By Frederik Joelving
NEW YORK (Reuters Health) – Pregnant women can safely be treated for gum infections without having to worry about their baby’s health, according to a new study.
The concern among dentists had been that treating the problem could cause bacteria to get into the mothers’ bloodstream, where they could harm babies’ development.
Gum disease — caused by a bacterial infection that breaks down gum tissue and can cause tooth loss and serious health problems — is a particular problem during pregnancy.
Hormonal changes appear to make a pregnant woman more susceptible to developing it, yet the standard antibiotic-based therapy is not recommended because it stains the baby’s teeth.
What’s more, dentists have shied away from aggressive teeth-cleaning, which is also effective, out of fears they’d help the bacteria get into the bloodstream. In principle, that could harm the brain development of the fetus.
But those fears are baseless, the new study shows.
“Women can be confident that it’s not going to have clinically meaningful effects on their child’s development,” said Dr. Bryan Michalowicz, whose findings are published in the journal Pediatrics.
Michalowicz, a dentist at the University of Minnesota School of Dentistry in Minneapolis, and his colleagues tested more than 400 two-year-olds, who’d been born to mothers with gum disease.

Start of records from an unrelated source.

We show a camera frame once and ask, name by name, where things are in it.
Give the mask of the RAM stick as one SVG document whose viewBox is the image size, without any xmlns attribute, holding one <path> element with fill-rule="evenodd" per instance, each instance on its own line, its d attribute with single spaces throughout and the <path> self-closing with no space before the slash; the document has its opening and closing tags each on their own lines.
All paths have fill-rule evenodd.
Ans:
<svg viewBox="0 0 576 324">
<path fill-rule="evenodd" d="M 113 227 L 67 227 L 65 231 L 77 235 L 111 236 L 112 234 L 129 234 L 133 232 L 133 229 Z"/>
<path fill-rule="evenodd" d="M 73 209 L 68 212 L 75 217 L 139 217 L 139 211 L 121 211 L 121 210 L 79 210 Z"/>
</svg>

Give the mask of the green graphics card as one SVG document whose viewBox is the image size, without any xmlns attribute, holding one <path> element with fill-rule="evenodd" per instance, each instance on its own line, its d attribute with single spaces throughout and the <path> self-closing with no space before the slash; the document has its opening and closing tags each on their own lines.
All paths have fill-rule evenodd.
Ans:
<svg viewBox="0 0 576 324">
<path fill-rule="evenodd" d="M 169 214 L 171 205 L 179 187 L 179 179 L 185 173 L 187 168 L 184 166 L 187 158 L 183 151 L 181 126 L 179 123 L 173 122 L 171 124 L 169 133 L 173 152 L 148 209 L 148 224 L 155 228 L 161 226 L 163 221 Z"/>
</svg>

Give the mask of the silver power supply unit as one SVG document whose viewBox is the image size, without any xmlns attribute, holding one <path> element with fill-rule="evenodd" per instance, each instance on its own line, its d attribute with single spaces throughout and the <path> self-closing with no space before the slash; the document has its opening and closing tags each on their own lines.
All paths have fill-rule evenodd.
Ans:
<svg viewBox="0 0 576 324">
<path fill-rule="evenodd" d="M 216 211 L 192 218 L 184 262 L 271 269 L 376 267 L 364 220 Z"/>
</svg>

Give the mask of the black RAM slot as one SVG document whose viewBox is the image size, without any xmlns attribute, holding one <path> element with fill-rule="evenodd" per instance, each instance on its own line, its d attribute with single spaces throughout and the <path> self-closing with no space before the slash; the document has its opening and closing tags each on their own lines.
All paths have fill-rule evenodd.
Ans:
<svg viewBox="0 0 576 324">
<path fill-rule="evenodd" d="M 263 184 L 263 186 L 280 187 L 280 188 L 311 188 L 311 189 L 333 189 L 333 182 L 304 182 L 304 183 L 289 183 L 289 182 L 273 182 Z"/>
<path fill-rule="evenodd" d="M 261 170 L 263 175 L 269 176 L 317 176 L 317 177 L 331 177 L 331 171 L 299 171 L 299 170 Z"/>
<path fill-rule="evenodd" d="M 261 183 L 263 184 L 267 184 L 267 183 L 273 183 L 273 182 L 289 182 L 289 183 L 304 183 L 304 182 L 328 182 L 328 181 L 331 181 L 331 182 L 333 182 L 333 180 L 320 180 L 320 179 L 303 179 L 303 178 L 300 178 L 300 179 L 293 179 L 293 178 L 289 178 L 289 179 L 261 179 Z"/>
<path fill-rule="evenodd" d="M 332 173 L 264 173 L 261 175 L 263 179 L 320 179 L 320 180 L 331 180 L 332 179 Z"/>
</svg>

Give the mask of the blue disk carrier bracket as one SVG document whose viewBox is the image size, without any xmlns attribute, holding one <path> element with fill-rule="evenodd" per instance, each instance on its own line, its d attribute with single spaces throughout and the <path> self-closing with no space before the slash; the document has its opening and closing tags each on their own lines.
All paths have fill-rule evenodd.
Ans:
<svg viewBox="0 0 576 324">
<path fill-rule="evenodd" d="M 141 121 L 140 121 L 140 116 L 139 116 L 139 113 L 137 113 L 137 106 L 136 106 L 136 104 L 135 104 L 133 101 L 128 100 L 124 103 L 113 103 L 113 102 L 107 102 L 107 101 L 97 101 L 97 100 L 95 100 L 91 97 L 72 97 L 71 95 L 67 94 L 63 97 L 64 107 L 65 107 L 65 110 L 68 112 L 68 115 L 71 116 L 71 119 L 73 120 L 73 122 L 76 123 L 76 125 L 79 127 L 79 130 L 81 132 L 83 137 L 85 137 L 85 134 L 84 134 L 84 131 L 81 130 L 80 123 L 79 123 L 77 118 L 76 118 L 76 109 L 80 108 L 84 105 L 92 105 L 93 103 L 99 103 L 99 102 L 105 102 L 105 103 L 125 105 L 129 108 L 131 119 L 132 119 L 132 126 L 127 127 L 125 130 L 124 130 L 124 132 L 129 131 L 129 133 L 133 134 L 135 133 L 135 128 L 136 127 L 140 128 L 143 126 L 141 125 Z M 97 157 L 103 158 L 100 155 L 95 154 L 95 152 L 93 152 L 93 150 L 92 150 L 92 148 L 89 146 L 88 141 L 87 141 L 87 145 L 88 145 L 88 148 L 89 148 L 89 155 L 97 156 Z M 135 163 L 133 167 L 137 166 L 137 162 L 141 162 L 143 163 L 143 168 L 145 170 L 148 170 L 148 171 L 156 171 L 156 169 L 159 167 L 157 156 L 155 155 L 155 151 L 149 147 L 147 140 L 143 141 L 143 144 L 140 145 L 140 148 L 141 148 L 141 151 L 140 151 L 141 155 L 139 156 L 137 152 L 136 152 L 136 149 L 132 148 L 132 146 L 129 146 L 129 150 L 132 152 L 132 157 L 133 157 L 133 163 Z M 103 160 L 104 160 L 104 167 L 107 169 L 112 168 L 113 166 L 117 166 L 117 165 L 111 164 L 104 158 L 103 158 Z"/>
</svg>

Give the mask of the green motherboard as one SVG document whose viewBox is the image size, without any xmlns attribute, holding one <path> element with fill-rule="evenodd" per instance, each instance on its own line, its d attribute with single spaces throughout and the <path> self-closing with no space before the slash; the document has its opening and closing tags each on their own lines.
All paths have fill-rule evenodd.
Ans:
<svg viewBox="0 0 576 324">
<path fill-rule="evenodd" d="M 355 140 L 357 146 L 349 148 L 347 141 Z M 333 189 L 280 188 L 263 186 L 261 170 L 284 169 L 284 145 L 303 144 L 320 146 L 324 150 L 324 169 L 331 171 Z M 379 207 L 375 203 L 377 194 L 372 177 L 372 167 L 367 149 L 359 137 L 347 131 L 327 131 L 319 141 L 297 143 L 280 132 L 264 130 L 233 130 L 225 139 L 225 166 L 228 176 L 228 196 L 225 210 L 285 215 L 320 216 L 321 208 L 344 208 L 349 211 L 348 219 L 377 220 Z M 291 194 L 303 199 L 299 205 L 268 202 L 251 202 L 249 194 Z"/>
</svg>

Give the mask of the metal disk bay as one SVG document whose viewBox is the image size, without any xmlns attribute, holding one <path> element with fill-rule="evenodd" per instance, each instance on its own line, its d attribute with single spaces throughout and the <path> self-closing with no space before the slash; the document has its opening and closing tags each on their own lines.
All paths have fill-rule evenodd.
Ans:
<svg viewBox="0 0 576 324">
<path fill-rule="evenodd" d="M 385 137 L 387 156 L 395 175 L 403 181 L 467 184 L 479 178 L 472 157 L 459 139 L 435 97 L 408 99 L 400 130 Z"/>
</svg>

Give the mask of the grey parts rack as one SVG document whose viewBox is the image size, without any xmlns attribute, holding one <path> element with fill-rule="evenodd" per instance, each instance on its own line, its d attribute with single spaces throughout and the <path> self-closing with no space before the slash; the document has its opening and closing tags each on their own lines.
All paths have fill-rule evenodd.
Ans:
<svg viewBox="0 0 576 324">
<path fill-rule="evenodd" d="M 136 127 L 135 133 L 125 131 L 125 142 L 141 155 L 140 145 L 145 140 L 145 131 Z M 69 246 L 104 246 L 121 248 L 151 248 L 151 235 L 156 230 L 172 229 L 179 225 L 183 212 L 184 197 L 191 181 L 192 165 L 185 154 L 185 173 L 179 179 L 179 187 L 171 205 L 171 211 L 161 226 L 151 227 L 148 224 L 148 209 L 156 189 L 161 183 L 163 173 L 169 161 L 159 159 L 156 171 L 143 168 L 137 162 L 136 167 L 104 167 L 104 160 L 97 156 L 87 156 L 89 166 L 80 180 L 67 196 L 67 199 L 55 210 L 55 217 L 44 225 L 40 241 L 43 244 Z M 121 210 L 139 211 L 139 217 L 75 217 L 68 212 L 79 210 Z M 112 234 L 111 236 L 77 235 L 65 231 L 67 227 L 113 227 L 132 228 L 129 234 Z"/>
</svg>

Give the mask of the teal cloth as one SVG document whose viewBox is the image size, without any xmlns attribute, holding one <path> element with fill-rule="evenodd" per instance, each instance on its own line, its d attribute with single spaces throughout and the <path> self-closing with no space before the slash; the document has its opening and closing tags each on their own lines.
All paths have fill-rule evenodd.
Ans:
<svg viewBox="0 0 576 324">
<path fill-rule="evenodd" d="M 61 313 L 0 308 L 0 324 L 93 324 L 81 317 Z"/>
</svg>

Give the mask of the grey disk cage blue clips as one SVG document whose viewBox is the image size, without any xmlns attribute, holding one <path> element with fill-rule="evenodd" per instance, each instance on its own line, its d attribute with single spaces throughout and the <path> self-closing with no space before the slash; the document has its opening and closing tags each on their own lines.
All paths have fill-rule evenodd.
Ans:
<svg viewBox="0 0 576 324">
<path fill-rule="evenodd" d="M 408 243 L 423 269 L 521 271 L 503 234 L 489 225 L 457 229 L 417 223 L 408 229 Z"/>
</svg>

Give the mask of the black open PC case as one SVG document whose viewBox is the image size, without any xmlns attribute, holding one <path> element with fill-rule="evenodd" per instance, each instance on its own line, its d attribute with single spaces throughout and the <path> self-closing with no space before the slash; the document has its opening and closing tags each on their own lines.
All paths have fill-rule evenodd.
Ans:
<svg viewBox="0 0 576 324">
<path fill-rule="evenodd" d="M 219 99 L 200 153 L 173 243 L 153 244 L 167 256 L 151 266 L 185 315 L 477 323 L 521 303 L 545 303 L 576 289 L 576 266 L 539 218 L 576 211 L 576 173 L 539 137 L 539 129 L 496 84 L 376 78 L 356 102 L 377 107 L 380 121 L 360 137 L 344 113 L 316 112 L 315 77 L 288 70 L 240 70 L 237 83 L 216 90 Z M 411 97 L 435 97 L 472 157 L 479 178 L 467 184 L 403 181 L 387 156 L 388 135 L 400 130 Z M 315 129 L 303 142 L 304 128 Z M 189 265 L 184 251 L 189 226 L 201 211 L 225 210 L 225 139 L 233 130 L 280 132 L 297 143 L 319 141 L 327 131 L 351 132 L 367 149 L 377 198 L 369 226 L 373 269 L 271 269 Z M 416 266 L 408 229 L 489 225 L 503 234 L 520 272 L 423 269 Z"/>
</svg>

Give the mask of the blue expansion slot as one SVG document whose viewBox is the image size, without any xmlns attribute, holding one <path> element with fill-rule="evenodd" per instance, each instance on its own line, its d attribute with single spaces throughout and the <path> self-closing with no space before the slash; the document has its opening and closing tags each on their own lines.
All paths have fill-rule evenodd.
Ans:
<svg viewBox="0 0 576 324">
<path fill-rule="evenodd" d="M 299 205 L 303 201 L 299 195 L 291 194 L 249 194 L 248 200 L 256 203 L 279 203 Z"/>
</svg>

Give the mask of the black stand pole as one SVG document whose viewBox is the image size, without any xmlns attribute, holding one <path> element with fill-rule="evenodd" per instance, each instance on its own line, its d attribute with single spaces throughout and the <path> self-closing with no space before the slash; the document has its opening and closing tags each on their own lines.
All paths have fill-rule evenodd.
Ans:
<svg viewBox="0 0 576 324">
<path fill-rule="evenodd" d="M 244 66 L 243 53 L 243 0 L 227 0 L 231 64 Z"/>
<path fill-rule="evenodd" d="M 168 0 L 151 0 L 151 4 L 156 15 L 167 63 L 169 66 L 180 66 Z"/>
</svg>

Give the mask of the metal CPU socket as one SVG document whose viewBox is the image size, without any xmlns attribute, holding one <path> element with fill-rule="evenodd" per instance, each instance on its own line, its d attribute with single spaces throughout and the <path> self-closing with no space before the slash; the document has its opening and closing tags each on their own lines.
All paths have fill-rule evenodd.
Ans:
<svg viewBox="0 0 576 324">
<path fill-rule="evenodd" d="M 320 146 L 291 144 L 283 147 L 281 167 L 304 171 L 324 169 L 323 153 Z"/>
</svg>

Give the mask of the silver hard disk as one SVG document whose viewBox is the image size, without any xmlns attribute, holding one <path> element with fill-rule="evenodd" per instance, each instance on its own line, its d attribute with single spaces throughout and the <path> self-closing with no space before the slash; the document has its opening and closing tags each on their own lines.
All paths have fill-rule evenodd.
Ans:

Half the mothers had been treated with aggressive teeth-cleaning — called scaling and planing — during pregnancy, while the rest had not.
The researchers found the kids did just as well on language, motor and mental tests regardless of whether their mothers had been treated.
On the other hand, treatment didn’t seem to benefit the kids either. That was the researchers’ original hypothesis, because earlier studies have linked gum disease to developmental delays.
“We asked the question, does treatment of periodontal disease in pregnant women improve child development?” said Michalowicz. “We found it doesn’t.”
The researchers did find a slight increase in toddlers’ test scores when the mothers’ gum disease improved. But the effect was so small it doesn’t have any practical consequences, they say.
Nonetheless, he said, “As a dentist I think that improving oral health is a goal in its own right.”
Dr. Marjorie Jeffcoat, a dentist at the University of Pennsylvania in Philadelphia who wasn’t involved in the study, said it couldn’t rule out that treatment might benefit the baby in some cases.
“You need to have a higher risk population in order to draw a conclusion,” she told Reuters Health. “I wouldn’t jump to the conclusion that we should let periodontal disease run rampant in pregnant women.”
But, she added, women should try to maintain good oral health in the first place.
“They need to use a soft toothbrush and floss the right way,” wrapping the floss around the tooth, she said. “The first goal with almost all dental disease is prevention, prevention, prevention.”